#### Try it
Count every line in the entries that follow where the word "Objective" appears, then state only the total.
☆ ☆ ☆
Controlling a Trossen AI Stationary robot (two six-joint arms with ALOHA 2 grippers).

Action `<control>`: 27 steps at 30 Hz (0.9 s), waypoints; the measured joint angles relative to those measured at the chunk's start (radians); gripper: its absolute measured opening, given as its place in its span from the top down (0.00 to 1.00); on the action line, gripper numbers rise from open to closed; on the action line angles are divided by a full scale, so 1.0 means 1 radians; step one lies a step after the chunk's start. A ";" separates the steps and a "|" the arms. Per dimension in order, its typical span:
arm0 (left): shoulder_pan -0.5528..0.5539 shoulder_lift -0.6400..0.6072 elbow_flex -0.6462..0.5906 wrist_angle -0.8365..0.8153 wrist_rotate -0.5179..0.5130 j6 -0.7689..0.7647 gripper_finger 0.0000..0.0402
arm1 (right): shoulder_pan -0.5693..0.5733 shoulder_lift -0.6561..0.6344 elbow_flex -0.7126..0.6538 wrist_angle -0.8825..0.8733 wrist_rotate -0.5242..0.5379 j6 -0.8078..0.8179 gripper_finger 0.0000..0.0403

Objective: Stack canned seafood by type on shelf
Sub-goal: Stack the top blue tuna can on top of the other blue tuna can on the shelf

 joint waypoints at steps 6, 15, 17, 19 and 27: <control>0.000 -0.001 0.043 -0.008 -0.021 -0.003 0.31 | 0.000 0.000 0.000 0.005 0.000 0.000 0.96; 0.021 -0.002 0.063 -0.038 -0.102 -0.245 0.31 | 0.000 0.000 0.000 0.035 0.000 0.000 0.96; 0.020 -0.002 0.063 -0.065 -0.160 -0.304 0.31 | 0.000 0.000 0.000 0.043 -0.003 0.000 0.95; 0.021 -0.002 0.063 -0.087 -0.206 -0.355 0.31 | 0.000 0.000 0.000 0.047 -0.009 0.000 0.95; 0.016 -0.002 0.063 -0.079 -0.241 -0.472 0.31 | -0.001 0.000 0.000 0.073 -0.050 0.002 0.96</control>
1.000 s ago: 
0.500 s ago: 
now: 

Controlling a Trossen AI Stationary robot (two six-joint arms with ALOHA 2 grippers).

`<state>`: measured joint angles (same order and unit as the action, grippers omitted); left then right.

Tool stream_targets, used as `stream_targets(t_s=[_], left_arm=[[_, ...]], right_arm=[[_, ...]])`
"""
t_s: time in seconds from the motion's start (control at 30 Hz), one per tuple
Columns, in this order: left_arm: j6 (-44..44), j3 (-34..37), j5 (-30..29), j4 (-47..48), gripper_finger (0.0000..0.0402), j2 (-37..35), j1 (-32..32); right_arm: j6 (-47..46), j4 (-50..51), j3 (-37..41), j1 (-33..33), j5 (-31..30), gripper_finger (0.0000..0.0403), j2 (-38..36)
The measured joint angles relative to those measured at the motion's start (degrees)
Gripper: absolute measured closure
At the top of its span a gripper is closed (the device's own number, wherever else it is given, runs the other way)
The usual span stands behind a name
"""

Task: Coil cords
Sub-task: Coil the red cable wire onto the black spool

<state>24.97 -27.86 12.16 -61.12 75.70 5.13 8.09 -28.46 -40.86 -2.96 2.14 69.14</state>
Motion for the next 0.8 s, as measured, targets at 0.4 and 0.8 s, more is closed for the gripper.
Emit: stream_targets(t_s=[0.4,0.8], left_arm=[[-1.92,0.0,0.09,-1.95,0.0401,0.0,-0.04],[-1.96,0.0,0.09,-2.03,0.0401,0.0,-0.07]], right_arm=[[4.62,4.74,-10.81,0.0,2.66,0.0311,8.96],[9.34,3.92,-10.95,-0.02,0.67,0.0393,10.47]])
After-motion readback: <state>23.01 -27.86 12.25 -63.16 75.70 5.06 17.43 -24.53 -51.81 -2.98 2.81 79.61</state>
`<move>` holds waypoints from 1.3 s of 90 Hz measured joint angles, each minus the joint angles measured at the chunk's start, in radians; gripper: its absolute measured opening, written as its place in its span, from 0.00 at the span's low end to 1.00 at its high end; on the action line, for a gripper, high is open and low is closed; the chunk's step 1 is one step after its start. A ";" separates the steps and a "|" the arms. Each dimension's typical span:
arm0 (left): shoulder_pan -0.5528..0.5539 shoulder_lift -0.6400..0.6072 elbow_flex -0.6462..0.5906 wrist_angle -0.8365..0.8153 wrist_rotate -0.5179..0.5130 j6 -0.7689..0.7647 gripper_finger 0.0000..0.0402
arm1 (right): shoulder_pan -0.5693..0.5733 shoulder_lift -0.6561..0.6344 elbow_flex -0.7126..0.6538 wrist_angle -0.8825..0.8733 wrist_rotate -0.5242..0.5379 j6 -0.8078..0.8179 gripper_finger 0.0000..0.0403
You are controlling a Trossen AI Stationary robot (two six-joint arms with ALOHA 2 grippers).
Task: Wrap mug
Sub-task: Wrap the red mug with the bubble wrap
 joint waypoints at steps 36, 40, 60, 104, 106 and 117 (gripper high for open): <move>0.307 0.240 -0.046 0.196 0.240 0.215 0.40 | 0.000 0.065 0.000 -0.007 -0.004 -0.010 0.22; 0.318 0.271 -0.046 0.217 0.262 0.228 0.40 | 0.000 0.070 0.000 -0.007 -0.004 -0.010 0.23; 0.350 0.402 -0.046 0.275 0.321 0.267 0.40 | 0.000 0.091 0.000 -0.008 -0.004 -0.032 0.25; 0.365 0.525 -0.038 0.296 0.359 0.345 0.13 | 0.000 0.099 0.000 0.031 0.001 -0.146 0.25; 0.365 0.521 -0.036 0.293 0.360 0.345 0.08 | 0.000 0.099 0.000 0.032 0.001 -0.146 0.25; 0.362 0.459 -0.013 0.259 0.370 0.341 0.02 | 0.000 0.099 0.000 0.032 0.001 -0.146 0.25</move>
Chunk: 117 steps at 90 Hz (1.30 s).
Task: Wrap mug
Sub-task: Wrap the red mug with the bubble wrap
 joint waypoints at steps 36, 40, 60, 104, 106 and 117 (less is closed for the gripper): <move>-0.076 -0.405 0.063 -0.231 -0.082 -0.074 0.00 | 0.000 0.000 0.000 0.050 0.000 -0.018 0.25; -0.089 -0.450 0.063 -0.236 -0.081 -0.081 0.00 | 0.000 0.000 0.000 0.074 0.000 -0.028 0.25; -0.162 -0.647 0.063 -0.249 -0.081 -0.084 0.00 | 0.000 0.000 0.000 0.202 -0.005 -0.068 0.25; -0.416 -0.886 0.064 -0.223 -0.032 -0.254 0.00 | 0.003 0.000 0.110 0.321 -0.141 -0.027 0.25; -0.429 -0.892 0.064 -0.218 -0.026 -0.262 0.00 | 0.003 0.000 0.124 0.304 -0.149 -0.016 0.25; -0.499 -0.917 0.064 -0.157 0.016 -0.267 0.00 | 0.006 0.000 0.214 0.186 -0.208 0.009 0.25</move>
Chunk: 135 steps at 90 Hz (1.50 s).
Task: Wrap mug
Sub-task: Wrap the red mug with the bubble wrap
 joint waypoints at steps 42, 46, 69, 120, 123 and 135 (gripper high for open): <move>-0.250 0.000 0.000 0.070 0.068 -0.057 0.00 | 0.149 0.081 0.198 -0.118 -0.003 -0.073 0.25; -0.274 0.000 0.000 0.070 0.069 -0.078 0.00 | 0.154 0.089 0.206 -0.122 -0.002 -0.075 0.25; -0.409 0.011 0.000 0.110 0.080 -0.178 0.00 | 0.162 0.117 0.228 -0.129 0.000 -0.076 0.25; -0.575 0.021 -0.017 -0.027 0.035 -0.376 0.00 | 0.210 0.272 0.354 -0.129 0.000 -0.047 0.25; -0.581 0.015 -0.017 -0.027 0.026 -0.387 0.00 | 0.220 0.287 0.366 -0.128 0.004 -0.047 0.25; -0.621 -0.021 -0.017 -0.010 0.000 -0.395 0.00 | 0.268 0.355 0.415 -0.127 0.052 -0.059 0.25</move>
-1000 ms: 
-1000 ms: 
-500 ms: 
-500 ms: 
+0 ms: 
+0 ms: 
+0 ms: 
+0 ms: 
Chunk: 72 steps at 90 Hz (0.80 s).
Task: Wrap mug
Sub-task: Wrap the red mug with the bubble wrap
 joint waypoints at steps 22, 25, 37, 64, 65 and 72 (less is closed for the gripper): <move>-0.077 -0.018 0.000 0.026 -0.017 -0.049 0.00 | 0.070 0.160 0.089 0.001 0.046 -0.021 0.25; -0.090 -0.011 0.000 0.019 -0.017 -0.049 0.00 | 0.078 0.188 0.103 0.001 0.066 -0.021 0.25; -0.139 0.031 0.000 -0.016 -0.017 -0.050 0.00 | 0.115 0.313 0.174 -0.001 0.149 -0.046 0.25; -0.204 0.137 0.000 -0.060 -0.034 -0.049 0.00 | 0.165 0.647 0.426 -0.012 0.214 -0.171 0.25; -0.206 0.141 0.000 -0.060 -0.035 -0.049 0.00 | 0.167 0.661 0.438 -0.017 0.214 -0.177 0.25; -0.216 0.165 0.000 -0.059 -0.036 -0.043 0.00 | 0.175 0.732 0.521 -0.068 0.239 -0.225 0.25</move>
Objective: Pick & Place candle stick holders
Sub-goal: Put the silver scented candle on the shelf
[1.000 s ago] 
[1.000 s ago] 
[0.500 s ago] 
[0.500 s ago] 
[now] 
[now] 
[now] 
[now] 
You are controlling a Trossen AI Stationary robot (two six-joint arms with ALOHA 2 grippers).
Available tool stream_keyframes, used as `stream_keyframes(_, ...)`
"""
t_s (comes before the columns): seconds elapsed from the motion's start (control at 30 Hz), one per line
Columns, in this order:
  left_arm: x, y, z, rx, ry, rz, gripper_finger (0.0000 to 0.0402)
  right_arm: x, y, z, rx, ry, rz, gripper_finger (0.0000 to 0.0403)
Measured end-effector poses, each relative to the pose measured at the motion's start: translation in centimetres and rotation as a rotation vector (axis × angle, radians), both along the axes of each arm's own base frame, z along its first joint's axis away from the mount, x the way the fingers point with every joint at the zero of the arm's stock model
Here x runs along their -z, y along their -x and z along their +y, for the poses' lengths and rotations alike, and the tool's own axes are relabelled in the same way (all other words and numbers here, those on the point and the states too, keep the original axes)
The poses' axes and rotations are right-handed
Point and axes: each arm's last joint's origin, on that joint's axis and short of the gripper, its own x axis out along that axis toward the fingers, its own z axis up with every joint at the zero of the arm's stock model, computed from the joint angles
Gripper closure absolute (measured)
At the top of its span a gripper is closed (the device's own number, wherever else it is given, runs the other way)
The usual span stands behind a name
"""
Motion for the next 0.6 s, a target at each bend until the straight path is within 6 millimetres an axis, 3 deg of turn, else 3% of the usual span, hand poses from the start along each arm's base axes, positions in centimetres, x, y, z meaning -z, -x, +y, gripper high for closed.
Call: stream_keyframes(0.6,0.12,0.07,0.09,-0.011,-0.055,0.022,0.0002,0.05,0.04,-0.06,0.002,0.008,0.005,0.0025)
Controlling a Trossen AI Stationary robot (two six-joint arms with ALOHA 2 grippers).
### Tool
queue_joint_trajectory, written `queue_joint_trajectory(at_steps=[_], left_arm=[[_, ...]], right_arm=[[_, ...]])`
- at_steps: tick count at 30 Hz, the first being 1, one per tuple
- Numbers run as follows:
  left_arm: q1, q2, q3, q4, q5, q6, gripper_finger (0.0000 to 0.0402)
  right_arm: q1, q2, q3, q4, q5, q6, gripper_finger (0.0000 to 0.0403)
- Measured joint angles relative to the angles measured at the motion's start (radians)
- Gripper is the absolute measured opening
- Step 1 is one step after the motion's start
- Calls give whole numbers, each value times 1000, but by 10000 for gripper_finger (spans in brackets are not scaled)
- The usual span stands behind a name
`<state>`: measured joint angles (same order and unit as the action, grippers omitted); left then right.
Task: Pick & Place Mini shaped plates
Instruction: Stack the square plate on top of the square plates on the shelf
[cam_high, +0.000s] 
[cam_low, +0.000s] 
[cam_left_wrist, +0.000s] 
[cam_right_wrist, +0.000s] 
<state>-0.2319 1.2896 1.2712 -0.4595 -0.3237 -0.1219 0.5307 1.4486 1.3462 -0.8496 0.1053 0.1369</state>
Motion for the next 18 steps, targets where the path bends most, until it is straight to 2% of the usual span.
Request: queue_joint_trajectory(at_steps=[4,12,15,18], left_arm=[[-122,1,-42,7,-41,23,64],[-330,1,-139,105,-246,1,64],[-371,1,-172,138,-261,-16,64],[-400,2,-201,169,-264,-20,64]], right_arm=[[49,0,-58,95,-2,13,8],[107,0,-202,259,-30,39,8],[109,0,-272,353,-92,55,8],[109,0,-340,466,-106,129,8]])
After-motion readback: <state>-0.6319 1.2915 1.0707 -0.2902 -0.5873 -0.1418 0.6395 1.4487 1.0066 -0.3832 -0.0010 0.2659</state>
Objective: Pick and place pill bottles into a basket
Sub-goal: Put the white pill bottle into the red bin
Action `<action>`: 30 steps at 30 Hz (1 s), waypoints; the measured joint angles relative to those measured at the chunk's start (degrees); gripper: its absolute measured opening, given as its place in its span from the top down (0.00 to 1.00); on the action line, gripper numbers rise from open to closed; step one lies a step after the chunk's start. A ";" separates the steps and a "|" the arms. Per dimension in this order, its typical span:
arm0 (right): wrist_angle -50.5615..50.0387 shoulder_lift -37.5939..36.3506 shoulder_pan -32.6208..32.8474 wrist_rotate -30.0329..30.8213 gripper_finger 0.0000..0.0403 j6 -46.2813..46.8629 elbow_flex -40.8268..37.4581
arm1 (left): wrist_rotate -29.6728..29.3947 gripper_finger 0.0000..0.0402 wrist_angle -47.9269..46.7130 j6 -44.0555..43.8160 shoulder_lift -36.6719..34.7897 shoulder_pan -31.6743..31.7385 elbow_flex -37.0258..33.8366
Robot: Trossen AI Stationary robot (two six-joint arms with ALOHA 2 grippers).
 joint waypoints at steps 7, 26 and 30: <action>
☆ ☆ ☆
#### Exercise answer
3